What is going on? I can't get to my PM's. And not only that I can't get to my User CP either.


----------



## Beorn (Mar 31, 2006)

Grey_Wolf said:


> What is going on? I can't get to my PM's. And not only that I can't get to my User CP either.



I fixed it.


----------



## Grey_Wolf (Mar 31, 2006)

Could u extract the pm that is supposed to be unread as well. There is supposed to be a new unread one which isnt there. Please help me and others who have this problem.


----------



## AraCelebEarwen (Mar 31, 2006)

Grey_Wolf said:


> There is supposed to be a new unread one which isnt there.



Ditto.

It's been driving me crazy. Might it be taken care of in some way? It would be really nice to get that figured out. Please?


----------



## Beorn (Mar 31, 2006)

Does it just say that there's one unread in the top right side of the page, or do you get that pop up thing saying you have a new message?


----------



## AraCelebEarwen (Mar 31, 2006)

It just gave me that little pop up once when it first got there, but no, it just says that I have '*1*' new/unread PM up in the corner there.

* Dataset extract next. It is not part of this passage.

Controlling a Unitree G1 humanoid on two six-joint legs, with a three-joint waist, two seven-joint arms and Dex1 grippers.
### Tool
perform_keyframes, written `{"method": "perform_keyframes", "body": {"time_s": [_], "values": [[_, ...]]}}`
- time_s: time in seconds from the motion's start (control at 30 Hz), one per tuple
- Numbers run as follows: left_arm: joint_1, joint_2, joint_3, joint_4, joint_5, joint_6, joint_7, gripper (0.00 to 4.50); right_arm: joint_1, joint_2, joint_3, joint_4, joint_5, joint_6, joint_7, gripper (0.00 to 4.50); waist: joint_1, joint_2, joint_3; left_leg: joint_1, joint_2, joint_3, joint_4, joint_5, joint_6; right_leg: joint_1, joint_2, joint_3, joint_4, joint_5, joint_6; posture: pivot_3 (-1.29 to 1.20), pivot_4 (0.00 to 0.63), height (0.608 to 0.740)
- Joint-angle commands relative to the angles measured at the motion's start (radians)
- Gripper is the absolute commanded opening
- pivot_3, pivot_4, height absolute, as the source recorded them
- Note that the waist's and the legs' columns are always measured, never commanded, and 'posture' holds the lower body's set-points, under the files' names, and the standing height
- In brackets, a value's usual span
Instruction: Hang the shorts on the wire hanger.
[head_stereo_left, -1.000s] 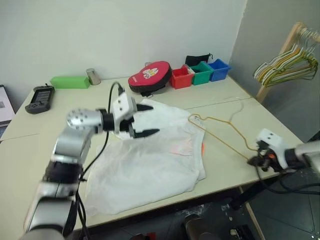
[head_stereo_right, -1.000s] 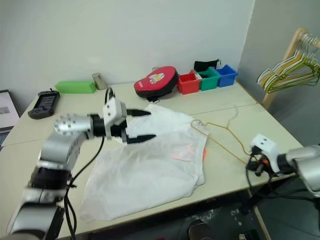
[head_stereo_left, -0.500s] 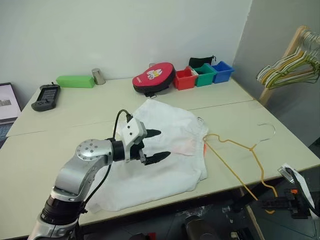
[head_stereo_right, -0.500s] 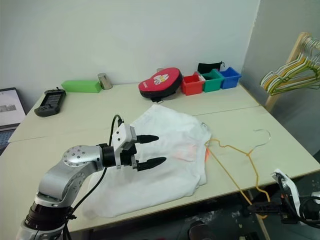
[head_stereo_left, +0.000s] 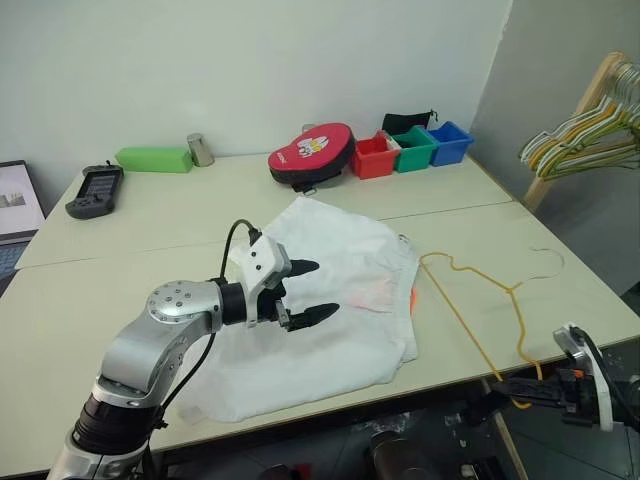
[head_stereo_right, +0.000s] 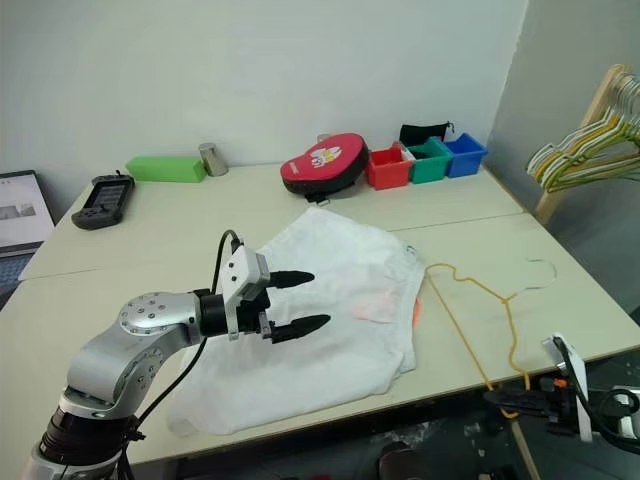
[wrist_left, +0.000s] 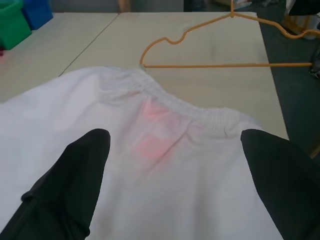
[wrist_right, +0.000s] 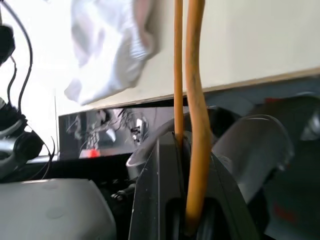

And someone just sent me something but I can't even get at it!  

So now I have '*2*' new/unread...  And I can do nothing about it..!


----------



## HLGStrider (Mar 31, 2006)

I'm the guilty message sender, Ara. I'll try email. . ..


----------



## Grey_Wolf (Mar 31, 2006)

Beorn said:


> Does it just say that there's one unread in the top right side of the page, or do you get that pop up thing saying you have a new message?



It just says 1 unread. no popup.


----------



## AraCelebEarwen (Mar 31, 2006)

_HELP ME!!!!!_

Tack another up to the count. Sorry guys! I would write back but I can't even read anything! *starts crying* 

I would really like to get at my letters. Pleasepleasepleaseplease get this figured out soon. *twiddles thumbs as insanity sets in*


----------



## Grey_Wolf (Apr 2, 2006)

Now it shows 2 and but only one from the 2/4 and non from the 30/3. 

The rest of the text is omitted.